As Thinnes dropped his face to the floor to breathe, his face met with Caleb’s foot. Thinnes was forced to back up as the foot came toward him. He grabbed it and hauled as he scrambled back into the hall. Caleb was pulling someone out by the shirt collar. Both were gasping and wheezing. In spite of the confusion, Thinnes was aware of the SWAT team moving closer to cover them. He hacked and lurched forward to help Caleb. As they dragged the body toward the fresh air, Thinnes realized that it was Wellman. “Offender’s still in there,” he managed to gasp. He and Caleb kept backing up. The SWAT team stepped over them, into the smoke.
Dr. Morgan was waiting in the reception area, hovering over Oster. When they dragged Wellman in, Morgan transferred his attention to the developer. He and Caleb moved Wellman out near the elevators and began doing CPR without missing a beat.
As Thinnes located his radio to call for paramedics, the SWAT team came gasping back down the hall. “He’s gotta be done for,” one of them said. “Nobody can breathe in there.”
It took sixty seconds for them to strike the fire, once they got the hoses in place, and another fifteen minutes to evacuate the smoke. They found no trace of Limardi. “He was in there,” Thinnes insisted. But after they’d gone over the entire office suite he began to wonder.
“Detective,” one of the firemen said. “Here’s where it started.” He pointed to the charred remains of a matchbook under Wellman’s pool table. “The old cigarette in the match-book device.” The fireman shook his head. “Simple but effective.
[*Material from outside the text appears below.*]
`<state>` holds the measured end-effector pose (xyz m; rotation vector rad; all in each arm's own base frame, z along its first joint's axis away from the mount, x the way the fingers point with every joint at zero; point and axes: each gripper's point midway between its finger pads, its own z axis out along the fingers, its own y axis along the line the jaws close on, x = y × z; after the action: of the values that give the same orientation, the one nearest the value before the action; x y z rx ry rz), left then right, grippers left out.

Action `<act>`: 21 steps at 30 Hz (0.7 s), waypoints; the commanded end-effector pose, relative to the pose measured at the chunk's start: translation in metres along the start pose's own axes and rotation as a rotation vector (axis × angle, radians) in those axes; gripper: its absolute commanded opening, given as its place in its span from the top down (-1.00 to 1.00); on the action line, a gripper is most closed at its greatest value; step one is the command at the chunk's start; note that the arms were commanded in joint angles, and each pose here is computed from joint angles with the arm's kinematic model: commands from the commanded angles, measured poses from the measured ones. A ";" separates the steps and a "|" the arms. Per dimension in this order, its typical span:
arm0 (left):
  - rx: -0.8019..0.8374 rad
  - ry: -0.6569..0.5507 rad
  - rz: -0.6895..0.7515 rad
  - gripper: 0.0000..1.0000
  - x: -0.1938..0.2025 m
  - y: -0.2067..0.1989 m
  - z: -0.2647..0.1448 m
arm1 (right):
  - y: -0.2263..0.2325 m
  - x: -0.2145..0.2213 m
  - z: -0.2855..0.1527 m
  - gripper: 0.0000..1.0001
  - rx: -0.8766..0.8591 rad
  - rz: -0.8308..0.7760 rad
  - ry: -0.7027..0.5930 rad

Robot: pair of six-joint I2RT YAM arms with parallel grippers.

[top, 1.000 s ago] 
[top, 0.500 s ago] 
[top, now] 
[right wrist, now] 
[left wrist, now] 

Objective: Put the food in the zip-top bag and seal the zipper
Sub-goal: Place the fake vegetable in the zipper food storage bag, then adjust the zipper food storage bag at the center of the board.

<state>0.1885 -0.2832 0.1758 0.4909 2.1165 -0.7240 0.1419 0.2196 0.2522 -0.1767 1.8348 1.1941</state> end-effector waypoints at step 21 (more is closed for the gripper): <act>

Gotta give this guy credit. He started it where the sprinklers wouldn’t put it out right away.”
Thinnes shook his head. “All I want to know is how he got out of here.”
“Probably through there.” The fireman pointed to the dropped acoustical tile ceiling from which several squares were missing. “If he was in good shape, he just hoists hisself up and waits ’til the fire gets going good, then drops down on the other side of the wall and walks away in the confusion.” He led the way back out of Wellman’s office and down the hall to a point in the reception area opposite the missing ceiling panels—the door to the washroom.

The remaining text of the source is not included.